I often wonder what my body would look like if I hadn’t starved it for so long. Young Vanessa’s body was soft and supple. My edges were rounded, where now they’re sharp. My physical body became a representation of how I felt in the world: hardened, cold, sharp. What if the world hadn’t confirmed several times for me that being soft was the worst thing I could be and taking up space was the worst thing I could do?
My heart breaks for children who might be told that they’re too soft, that they’re taking up too much space. The cost of AAP’s new guidelines won’t be felt by the adults diagnosing children as overweight and obese, administering the drugs or performing the surgeries. It’s hard enough to be alive in this world, but to be told that the size of your body is too much? That the priority is changing it, manipulating to be smaller at all costs? With these guidelines, AAP is ensuring that another generation of children won’t trust their bodies. Another generation will think it’s them versus their body and they’ll buy products and starve themselves and take dangerous pills and have traumatic surgeries. And they’ll feel hard and cold and sharp. My heart breaks. We know better. Our children deserve better.
This gave me new ways to think about the policy side of kids health and EDs.
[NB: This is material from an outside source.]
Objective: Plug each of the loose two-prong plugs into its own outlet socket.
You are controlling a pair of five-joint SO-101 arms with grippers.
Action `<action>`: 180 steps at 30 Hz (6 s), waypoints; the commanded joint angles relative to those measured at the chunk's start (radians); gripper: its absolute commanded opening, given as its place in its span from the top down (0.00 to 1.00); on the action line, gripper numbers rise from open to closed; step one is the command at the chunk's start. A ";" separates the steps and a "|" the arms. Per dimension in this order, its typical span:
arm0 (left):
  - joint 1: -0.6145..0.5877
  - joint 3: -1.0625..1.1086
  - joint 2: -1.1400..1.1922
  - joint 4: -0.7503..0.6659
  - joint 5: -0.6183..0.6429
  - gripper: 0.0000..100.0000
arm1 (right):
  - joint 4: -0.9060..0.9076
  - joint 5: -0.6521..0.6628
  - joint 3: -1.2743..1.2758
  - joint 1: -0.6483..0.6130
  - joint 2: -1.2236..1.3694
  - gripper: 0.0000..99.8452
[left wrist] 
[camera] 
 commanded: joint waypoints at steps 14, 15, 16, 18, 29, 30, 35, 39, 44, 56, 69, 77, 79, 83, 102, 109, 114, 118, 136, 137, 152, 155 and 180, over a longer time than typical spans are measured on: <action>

It also revived many of my own different frustrations with middle school health and reminded me how the adults in power seem to have failed kids in multiple ways.
We are failing our children. I love you Vanessa and I am in awe of your strength and ability to express in words what your journey was/is like. 💜 Forever team purple!
I know we're coming at anti-fatness from different perspectives. But I felt every emotion here. I love you. Thank you.